Exercise directions:
Your answer should be every line below that includes the word "base".
** Opening Dataset excerpts block **
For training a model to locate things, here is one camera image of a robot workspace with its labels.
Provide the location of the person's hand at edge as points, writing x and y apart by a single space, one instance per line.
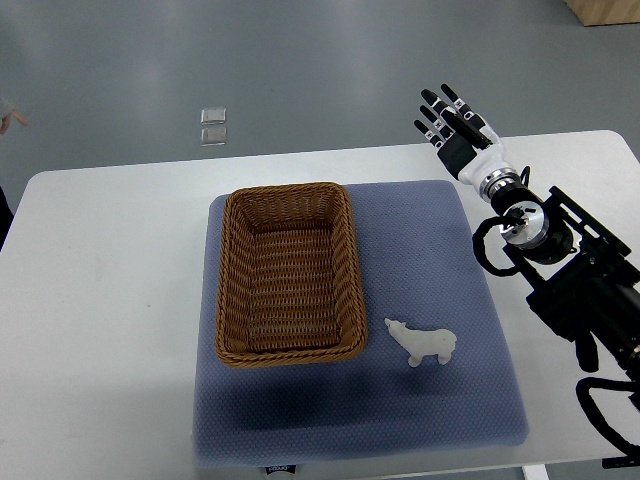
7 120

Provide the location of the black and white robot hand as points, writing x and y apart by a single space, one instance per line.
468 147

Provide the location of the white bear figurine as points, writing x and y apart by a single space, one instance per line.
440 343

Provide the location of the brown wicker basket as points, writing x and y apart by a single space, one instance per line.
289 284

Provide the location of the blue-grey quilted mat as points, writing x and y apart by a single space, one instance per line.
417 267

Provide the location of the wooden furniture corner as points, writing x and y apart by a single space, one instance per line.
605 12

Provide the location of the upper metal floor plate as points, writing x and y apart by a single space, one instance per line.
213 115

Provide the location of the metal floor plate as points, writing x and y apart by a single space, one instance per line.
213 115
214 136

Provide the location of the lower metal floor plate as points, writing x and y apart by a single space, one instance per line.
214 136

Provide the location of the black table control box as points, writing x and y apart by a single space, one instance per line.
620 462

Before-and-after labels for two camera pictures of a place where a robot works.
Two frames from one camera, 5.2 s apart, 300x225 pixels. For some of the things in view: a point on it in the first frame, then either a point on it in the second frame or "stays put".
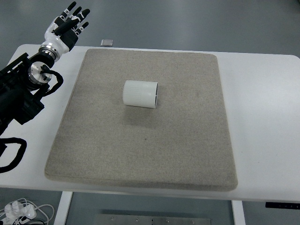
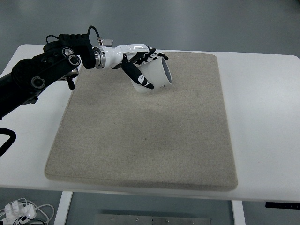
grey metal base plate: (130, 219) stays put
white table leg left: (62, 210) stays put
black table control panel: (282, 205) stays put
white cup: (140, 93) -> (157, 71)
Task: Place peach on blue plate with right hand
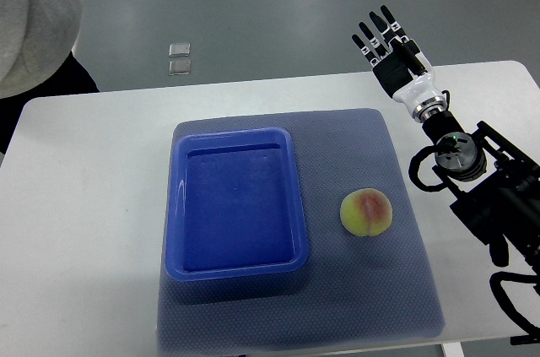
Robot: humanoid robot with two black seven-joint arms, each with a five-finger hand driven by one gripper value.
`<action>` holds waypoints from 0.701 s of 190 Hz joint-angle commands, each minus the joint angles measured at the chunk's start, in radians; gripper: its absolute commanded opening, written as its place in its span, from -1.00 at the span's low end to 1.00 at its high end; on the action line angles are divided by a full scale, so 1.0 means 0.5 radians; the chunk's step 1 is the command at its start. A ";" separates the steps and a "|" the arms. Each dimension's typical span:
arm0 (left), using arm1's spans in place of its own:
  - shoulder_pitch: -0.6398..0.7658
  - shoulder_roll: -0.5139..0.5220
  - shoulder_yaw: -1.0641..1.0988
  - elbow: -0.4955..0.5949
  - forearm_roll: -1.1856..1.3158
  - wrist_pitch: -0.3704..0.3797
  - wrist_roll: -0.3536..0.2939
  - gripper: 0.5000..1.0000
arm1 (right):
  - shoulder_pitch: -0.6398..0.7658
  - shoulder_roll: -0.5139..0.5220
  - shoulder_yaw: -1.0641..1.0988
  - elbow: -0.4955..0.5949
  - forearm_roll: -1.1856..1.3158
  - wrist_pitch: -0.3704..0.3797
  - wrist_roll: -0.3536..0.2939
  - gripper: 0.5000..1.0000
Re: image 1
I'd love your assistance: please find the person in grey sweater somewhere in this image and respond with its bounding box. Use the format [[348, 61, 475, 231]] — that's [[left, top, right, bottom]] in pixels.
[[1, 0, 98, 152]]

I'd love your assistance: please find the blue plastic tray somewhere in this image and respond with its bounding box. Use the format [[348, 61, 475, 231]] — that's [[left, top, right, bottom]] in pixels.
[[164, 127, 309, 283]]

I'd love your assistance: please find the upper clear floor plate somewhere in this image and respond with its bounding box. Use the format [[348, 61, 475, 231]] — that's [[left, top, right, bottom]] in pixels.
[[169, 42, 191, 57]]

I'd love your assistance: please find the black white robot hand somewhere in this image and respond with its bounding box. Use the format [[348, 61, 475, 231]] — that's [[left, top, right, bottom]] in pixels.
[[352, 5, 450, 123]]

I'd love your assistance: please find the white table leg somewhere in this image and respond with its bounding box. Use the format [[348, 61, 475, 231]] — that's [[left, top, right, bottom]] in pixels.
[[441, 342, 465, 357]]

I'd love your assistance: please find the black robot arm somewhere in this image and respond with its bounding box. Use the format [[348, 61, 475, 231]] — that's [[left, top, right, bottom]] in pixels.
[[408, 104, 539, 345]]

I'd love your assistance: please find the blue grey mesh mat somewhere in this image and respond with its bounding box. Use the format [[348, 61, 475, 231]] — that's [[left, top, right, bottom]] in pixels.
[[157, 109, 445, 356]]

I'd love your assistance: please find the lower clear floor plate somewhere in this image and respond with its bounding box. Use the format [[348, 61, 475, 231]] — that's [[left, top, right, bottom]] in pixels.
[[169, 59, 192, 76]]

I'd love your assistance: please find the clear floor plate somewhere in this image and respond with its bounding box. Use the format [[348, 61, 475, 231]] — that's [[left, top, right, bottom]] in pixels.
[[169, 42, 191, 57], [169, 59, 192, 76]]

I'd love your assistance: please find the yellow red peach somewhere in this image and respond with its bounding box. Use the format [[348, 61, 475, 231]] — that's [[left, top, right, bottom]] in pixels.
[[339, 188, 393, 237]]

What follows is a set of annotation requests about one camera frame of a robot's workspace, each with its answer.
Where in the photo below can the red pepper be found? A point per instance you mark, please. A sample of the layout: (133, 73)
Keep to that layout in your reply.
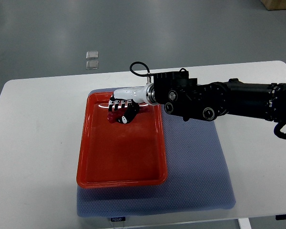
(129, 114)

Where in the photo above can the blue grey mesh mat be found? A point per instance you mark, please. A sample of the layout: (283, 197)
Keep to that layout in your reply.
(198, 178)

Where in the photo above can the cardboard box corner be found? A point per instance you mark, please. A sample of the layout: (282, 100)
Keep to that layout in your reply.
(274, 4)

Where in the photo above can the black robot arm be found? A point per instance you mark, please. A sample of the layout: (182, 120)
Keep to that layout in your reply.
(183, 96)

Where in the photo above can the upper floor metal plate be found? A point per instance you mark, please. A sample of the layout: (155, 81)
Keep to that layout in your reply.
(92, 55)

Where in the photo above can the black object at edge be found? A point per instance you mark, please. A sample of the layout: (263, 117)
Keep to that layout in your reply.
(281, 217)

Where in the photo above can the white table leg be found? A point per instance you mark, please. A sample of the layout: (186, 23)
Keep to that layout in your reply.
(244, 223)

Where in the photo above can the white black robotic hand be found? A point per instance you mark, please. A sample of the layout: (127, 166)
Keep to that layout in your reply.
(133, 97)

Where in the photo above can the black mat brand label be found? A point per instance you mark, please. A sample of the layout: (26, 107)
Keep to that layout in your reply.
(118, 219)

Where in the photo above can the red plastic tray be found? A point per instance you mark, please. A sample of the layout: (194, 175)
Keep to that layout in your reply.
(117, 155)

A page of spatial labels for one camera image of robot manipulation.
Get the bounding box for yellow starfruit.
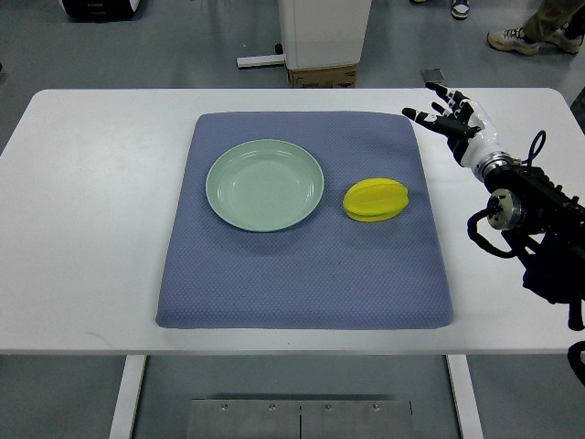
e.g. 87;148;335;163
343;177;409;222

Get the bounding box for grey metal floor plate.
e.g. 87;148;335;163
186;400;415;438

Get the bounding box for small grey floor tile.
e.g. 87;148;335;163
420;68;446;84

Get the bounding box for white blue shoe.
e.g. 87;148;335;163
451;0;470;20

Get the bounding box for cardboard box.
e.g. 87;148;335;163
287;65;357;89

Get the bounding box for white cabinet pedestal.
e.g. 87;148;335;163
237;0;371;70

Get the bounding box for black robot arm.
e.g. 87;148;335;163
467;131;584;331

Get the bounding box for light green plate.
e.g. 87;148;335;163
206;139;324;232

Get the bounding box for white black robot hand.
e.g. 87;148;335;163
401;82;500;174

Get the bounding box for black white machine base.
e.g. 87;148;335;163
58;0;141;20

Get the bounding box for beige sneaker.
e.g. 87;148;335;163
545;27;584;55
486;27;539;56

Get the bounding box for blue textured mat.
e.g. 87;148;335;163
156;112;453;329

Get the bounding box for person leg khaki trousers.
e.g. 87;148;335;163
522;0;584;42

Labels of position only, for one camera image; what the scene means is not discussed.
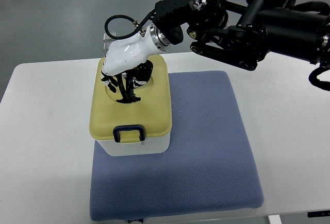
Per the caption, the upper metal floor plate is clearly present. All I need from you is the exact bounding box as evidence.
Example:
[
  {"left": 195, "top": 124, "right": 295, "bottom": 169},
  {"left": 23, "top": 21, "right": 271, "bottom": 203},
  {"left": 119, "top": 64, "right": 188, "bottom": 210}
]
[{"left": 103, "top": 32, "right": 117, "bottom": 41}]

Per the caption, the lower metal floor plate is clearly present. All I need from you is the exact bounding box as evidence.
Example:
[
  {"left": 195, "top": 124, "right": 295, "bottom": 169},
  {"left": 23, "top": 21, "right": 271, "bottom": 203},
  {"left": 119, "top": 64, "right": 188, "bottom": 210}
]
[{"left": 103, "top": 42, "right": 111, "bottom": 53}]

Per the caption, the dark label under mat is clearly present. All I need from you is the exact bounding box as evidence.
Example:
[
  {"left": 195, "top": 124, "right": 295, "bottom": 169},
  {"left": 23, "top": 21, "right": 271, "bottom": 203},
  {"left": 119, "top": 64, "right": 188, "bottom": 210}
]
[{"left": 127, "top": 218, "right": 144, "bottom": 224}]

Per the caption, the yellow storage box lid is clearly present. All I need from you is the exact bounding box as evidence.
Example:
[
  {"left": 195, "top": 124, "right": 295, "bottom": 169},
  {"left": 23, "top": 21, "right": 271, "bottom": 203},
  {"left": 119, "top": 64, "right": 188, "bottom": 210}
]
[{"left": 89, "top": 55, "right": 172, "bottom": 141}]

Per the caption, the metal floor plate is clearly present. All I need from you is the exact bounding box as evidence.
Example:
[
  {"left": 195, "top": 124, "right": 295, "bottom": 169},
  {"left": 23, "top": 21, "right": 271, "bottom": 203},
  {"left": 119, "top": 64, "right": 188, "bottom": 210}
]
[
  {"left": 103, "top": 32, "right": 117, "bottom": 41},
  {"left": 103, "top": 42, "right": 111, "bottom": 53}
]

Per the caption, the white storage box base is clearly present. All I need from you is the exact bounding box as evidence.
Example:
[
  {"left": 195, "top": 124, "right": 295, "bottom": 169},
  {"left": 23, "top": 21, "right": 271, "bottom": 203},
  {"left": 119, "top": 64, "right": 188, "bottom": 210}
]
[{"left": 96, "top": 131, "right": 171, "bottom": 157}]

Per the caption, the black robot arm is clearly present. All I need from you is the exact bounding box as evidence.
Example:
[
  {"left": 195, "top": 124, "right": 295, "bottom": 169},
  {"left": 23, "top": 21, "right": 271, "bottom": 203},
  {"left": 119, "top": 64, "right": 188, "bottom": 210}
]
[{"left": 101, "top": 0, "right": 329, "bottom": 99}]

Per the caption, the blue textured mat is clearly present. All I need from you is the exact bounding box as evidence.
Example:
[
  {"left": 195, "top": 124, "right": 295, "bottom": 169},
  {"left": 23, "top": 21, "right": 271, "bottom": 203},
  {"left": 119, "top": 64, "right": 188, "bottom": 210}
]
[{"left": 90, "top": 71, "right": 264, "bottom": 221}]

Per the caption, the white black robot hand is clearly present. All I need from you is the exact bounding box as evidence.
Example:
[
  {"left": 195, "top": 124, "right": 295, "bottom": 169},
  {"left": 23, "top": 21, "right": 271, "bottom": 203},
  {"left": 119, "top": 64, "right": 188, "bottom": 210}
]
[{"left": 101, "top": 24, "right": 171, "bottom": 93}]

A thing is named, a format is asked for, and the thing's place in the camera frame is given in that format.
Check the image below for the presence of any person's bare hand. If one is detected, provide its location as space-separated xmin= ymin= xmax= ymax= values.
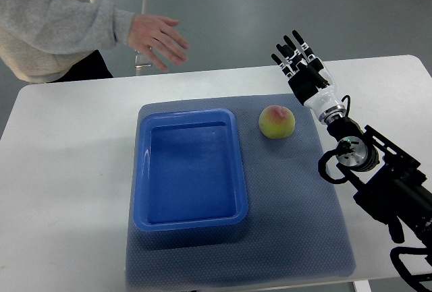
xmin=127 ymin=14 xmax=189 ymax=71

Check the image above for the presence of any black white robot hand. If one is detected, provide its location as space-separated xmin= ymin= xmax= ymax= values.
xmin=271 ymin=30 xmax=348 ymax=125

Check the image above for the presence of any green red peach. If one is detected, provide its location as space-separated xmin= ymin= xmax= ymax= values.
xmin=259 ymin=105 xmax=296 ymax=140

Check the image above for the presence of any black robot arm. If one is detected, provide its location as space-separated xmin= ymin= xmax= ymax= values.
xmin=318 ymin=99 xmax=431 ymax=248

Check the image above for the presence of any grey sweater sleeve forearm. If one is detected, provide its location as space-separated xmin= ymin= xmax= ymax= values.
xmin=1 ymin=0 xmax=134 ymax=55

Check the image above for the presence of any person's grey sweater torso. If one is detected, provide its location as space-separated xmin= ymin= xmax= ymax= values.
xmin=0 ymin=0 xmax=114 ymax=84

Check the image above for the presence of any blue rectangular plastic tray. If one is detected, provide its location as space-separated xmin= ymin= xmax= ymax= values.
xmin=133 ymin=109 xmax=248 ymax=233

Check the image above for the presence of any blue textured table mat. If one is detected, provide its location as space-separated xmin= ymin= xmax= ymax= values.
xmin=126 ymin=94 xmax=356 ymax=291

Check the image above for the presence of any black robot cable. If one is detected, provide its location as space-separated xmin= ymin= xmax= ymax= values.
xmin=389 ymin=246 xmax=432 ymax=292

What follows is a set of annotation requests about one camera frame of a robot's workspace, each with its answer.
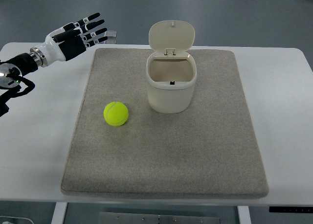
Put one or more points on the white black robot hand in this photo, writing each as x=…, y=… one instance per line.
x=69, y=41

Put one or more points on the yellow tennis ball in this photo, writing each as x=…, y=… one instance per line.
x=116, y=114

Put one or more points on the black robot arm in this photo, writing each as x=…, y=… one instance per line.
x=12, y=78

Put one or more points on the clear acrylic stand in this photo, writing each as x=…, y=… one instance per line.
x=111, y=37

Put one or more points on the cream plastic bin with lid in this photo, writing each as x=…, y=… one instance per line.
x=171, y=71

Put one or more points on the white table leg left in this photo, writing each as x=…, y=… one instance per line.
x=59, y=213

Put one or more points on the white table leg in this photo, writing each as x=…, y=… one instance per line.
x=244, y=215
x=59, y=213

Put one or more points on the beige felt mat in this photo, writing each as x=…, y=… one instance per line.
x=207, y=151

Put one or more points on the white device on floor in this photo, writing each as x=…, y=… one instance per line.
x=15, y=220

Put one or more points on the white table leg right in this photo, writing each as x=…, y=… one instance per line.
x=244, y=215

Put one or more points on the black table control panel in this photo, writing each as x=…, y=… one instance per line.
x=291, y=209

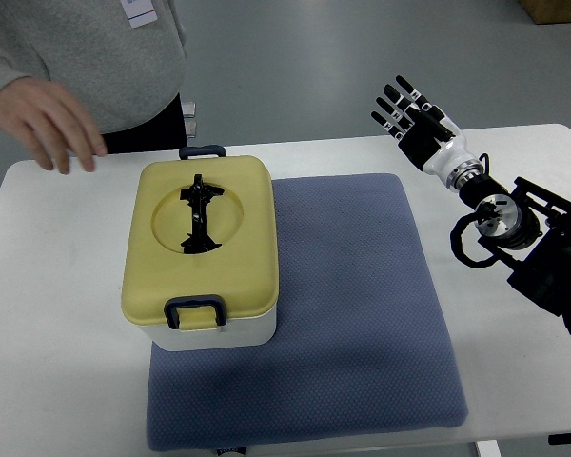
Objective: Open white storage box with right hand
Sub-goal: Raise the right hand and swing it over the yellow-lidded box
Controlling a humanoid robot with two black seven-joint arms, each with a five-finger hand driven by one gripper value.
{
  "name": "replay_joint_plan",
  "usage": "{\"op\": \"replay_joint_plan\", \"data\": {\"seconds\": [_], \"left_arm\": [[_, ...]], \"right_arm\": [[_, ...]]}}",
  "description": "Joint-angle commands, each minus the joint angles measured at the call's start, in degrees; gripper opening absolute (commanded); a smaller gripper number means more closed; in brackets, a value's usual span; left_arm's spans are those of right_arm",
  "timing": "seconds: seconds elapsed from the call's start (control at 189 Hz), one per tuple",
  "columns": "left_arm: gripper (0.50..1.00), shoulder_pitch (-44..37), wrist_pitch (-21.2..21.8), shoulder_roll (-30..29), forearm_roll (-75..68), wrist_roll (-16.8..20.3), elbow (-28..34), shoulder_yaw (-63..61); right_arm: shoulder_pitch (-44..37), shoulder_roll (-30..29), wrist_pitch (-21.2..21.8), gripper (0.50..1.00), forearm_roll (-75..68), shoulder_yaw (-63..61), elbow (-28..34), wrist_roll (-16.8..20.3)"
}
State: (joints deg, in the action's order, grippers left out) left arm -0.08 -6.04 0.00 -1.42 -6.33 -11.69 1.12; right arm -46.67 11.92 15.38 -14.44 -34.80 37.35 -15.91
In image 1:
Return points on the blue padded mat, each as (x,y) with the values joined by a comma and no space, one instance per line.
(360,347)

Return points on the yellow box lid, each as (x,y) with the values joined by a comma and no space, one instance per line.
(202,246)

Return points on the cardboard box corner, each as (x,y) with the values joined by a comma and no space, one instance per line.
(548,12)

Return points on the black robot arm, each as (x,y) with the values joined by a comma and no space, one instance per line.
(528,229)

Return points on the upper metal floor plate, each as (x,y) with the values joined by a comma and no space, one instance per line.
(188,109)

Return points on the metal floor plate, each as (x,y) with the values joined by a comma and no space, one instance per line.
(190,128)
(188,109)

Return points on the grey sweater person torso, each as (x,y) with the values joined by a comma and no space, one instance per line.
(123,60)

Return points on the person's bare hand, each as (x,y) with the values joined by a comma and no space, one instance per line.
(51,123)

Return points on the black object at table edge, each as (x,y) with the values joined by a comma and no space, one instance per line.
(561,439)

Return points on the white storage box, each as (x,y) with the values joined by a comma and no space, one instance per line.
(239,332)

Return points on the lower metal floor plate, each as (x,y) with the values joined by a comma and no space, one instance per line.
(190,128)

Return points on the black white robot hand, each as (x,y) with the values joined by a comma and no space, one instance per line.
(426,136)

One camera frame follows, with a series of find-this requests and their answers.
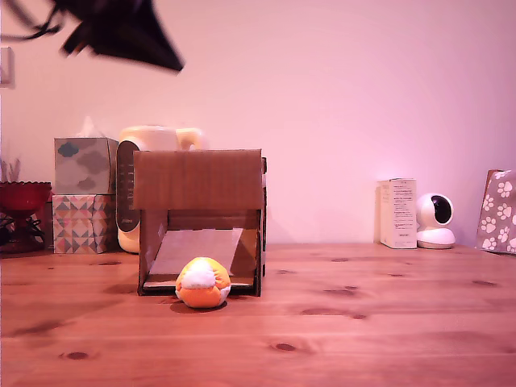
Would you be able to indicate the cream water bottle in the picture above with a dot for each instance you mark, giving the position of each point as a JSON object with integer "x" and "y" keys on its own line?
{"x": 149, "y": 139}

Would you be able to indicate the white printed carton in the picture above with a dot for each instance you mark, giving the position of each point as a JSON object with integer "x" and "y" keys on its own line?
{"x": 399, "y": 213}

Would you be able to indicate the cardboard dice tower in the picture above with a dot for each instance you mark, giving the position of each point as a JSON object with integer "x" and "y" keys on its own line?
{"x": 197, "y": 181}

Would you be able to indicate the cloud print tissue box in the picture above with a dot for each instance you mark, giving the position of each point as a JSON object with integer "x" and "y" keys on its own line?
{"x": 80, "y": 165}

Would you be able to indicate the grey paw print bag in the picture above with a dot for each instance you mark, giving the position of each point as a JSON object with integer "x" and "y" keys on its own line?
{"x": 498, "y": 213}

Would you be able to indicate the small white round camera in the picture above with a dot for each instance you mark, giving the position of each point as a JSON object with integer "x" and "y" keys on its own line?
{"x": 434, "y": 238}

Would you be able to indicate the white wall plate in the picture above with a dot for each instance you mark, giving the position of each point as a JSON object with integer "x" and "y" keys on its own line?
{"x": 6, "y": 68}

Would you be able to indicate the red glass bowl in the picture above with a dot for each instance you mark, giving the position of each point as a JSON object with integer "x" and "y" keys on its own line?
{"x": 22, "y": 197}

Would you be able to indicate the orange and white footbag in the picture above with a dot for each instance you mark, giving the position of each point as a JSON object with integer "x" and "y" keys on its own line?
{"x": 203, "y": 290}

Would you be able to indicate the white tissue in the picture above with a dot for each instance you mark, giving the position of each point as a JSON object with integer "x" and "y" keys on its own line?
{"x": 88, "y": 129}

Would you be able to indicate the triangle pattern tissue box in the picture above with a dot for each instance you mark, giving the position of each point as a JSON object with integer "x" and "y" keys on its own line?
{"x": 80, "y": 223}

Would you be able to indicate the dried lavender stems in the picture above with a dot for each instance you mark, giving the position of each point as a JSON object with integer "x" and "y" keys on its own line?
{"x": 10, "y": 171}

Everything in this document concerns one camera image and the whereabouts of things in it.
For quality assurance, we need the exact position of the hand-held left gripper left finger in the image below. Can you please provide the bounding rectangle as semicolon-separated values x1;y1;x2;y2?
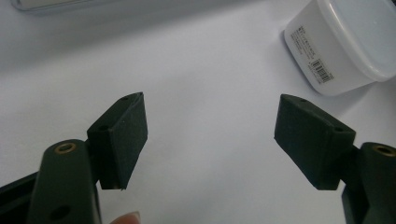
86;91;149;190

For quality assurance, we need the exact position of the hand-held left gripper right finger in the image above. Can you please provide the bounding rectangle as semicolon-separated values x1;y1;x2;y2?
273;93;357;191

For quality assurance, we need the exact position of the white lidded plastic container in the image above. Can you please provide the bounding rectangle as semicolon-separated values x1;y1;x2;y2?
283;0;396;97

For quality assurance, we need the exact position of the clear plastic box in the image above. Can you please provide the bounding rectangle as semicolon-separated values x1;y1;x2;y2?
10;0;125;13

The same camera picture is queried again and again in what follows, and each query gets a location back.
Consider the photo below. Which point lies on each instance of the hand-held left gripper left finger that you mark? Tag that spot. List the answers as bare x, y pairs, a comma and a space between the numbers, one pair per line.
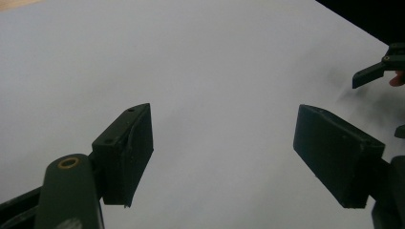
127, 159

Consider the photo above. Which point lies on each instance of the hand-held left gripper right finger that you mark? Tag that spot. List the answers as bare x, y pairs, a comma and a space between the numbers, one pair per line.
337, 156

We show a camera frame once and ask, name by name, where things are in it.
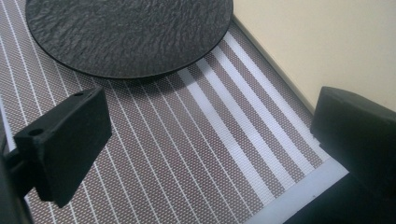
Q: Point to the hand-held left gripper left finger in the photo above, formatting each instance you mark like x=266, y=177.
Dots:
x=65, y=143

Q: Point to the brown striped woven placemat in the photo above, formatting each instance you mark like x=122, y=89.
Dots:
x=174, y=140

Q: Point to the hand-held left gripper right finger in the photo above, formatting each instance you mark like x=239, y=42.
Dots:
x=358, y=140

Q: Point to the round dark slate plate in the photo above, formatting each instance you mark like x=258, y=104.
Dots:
** Closing Dataset excerpts block **
Answer section:
grey metal base plate: (130, 219) stays put
Get the bounding box for black white machine base.
Per the caption, the white storage box base is clearly present. All I need from you is the exact bounding box as evidence.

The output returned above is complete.